Arunachal Pradesh Chief Minister Pema Khandu has once again escalated India’s political pushback against China’s claims over the state. Speaking in response to Beijing’s renewed assertions and repeated renaming of locations in Arunachal Pradesh, he stated that India does not share a border with China but with Tibet.
The Chief Minister’s remarks directly challenge China’s long-standing position, which claims Arunachal Pradesh as part of what it calls “South Tibet”. Khandu, however, insisted that the border narrative must be understood through a different historical lens, anchored in Tibet rather than Beijing’s present-day territorial framing.
McMahon Line at the Centre of the Dispute
The reference to Tibet connects to the McMahon Line, drawn in 1914 during the Simla Convention between British India and Tibet. India recognises this line as the legal boundary in the eastern sector, including Arunachal Pradesh.
China rejects the Simla Convention outright. It argues that Tibet did not possess sovereign authority at the time to sign international agreements. On that basis, Beijing considers the McMahon Line invalid and continues to press its territorial claim over Arunachal Pradesh.
Khandu’s framing aligns with India’s established position that the agreement was legitimate and binding in defining the eastern boundary.
“This Is Not the 1962 Era”
Khandu also rejected any comparison between the present border situation and the 1962 India–China war. He described such parallels as misleading and outdated, arguing that the ground reality has changed significantly.
He underlined that Arunachal Pradesh today is secure and far better connected than in the past. According to him, infrastructure development across border regions has transformed access and response capability.

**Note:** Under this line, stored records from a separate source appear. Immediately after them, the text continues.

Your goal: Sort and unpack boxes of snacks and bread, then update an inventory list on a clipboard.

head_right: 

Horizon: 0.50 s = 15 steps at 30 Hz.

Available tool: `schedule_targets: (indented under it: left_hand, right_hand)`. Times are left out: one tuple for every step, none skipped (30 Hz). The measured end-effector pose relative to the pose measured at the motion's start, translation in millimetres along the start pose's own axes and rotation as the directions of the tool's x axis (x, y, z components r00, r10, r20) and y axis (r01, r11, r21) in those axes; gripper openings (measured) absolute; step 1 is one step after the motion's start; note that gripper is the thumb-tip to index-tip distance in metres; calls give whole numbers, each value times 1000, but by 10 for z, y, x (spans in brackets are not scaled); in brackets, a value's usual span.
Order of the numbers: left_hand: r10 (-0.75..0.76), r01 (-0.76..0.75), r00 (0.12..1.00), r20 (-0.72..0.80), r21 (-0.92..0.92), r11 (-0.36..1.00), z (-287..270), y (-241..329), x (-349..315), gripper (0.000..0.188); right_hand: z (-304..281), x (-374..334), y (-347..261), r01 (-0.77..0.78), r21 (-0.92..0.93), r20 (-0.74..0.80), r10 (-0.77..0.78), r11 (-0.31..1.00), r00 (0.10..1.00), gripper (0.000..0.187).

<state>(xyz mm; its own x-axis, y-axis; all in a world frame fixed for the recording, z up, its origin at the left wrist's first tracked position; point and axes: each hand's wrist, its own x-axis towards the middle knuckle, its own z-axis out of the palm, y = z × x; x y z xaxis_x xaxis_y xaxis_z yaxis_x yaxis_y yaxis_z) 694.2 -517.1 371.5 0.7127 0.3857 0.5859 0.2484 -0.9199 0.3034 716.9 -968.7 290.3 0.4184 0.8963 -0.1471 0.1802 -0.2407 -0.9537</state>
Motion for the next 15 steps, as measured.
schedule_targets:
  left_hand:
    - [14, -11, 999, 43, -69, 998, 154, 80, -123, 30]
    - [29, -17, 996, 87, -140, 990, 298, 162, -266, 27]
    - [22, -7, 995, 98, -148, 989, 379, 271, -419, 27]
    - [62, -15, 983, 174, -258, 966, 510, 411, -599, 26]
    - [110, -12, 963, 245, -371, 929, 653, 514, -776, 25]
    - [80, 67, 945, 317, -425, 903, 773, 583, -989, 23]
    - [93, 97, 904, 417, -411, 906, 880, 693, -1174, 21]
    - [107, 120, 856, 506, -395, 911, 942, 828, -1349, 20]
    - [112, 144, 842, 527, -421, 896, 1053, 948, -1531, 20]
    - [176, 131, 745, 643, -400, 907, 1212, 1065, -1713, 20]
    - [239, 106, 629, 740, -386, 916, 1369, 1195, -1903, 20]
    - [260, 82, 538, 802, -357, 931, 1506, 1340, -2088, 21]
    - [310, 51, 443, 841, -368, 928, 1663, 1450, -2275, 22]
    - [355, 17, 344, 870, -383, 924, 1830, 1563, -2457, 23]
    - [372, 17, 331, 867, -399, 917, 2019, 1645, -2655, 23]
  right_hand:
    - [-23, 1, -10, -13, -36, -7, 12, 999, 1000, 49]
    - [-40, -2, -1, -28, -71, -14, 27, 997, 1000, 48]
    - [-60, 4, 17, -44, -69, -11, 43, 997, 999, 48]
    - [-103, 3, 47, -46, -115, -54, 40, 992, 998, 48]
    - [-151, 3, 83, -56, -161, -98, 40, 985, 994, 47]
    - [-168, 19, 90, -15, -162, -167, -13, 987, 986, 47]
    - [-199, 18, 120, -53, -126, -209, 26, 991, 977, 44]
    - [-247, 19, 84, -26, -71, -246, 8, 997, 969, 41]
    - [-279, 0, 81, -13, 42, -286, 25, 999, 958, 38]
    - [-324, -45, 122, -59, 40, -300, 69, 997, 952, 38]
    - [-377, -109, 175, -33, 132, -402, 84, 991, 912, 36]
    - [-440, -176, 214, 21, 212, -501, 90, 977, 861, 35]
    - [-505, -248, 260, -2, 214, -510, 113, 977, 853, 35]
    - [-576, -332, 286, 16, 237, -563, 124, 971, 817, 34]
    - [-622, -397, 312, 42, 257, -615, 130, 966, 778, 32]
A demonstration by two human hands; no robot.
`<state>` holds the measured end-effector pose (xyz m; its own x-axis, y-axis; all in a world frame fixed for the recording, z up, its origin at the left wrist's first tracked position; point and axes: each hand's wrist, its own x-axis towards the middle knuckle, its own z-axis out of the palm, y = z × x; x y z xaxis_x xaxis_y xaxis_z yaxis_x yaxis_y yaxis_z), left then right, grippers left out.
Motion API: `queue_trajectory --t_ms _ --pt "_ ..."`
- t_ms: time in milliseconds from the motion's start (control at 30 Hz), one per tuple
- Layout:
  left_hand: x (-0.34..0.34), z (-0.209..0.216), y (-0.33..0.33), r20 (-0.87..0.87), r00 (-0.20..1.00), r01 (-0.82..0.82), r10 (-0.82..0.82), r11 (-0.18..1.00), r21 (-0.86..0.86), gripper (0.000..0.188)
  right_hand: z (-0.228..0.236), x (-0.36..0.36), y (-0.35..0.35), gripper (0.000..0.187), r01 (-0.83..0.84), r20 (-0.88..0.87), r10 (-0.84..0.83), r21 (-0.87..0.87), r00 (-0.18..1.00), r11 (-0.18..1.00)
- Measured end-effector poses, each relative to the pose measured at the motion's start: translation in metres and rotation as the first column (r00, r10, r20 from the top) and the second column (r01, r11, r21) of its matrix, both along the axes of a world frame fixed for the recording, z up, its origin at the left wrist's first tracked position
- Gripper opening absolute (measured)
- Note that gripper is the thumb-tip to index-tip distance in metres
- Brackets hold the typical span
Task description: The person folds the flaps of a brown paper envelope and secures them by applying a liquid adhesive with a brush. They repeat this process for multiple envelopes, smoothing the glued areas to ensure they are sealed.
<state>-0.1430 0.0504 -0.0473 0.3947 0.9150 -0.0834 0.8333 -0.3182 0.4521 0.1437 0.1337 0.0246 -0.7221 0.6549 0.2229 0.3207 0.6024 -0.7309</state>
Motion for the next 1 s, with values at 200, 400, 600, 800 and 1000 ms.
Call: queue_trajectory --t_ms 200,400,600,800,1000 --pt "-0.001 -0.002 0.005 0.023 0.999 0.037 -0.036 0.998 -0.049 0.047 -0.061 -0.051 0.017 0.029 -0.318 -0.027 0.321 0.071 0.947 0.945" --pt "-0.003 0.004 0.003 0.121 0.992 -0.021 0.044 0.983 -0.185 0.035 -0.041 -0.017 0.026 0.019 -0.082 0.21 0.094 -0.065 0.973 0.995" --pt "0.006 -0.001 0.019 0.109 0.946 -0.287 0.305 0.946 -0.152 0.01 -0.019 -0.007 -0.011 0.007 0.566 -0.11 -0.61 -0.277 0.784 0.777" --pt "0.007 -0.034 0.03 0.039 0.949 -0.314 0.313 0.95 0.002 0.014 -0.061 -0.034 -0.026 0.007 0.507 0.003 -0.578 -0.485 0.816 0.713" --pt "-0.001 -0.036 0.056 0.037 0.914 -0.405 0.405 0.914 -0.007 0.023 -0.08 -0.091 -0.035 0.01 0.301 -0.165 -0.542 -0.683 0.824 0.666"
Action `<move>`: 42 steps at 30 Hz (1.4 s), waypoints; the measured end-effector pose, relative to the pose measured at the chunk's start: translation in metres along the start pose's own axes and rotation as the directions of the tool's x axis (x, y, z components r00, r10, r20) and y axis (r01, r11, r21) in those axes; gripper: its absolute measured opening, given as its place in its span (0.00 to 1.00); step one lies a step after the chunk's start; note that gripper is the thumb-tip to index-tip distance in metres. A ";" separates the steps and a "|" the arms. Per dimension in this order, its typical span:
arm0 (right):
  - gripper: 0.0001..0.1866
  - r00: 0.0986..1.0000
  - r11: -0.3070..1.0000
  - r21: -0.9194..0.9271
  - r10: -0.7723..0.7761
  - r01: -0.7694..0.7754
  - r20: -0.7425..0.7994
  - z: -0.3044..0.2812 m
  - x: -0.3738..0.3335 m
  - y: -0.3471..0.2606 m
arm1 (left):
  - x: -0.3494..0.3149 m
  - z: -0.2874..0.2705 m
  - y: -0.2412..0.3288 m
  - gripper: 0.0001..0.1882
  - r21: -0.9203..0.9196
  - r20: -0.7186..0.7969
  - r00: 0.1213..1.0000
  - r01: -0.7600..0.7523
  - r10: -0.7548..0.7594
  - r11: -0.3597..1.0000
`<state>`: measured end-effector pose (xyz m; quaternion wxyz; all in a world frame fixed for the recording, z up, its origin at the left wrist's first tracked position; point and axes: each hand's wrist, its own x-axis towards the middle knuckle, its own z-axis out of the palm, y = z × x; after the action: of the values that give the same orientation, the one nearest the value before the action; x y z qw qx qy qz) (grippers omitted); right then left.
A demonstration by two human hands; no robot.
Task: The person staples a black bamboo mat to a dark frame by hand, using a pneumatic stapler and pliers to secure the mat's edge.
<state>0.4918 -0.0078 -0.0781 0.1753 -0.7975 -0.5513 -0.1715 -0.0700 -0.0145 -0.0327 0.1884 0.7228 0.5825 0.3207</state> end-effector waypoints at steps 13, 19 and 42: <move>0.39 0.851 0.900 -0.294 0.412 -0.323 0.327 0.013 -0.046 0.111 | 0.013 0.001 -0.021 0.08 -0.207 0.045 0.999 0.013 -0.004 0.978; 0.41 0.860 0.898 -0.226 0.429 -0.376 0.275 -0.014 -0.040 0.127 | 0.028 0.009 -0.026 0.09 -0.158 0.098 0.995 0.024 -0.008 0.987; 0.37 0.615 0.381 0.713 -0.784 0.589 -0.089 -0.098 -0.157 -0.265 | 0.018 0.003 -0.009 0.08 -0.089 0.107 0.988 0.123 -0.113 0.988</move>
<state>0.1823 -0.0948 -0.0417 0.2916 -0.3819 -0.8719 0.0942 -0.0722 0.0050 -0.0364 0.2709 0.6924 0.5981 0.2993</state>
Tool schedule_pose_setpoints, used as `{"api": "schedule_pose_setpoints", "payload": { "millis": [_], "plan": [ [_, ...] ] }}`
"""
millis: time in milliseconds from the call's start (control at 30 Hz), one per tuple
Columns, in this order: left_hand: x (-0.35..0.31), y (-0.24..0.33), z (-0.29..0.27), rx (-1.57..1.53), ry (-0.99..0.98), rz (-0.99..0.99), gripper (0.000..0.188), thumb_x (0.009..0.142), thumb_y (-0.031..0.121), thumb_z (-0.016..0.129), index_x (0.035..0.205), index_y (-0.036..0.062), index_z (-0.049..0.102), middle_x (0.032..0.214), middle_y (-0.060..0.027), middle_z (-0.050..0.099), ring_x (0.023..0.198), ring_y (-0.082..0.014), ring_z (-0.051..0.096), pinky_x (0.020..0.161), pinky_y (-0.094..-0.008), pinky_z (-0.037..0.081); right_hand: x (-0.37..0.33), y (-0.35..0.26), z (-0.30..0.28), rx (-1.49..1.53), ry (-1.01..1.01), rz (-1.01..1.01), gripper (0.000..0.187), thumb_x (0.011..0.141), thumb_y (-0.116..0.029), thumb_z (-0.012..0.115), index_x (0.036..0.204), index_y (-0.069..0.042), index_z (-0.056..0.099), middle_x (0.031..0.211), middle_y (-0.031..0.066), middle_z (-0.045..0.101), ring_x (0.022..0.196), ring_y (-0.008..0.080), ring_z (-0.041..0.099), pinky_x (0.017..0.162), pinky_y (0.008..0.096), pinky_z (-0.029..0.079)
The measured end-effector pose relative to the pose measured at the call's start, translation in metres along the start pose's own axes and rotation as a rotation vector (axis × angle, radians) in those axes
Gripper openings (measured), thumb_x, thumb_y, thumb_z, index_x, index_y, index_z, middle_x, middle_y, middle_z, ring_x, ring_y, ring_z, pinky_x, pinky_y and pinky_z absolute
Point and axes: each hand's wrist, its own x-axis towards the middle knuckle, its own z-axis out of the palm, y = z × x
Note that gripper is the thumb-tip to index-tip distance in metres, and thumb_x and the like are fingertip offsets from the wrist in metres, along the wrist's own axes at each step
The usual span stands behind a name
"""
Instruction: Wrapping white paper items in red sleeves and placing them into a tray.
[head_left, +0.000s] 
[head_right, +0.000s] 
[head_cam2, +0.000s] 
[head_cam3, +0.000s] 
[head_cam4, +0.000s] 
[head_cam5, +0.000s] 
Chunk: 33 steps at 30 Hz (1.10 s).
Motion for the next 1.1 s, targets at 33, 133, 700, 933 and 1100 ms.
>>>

He credited sustained infrastructure expansion under the government led by Prime Minister Narendra Modi for strengthening connectivity from Kashmir to Arunachal Pradesh. In his view, this has improved logistics and defence readiness across the entire northern frontier.
China’s Renaming Push and India’s Rejection
The statement comes amid China’s continued practice of issuing new names for locations inside Arunachal Pradesh. Since the Doklam standoff in 2017, Beijing has renamed as many as 82 cities and geographical features in the state. The latest list was released on April 10, 2026.
India has consistently rejected these moves. The Ministry of External Affairs has described such actions as baseless and without any effect on territorial reality. It has reiterated that Arunachal Pradesh remains an integral and inalienable part of India.
Reports have also noted that China recently announced administrative changes involving a new county in the Aksai Chin region, alongside naming 23 locations in Arunachal Pradesh. New Delhi has dismissed these developments as unilateral and without legal standing.
Firm Positions, No Convergence
Khandu also made his position unusually direct, stating that such Chinese claims are routine and not taken seriously in Arunachal Pradesh. He described the repeated renaming exercises as habitual and detached from ground realities.
China continues to maintain its claim over Arunachal Pradesh under the label “South Tibet”. India, meanwhile, continues to exercise full administrative control over the state while rejecting any territorial dispute over it.
The divergence remains rooted in competing interpretations of history, particularly the status of Tibet at the time of the 1914 boundary agreement. Despite repeated diplomatic exchanges, there is still no convergence between the two positions.
Khandu’s remarks, therefore, reinforce India’s established stance while underlining a broader message: the border may be disputed in rhetoric, but the ground reality, in India’s telling, is already settled.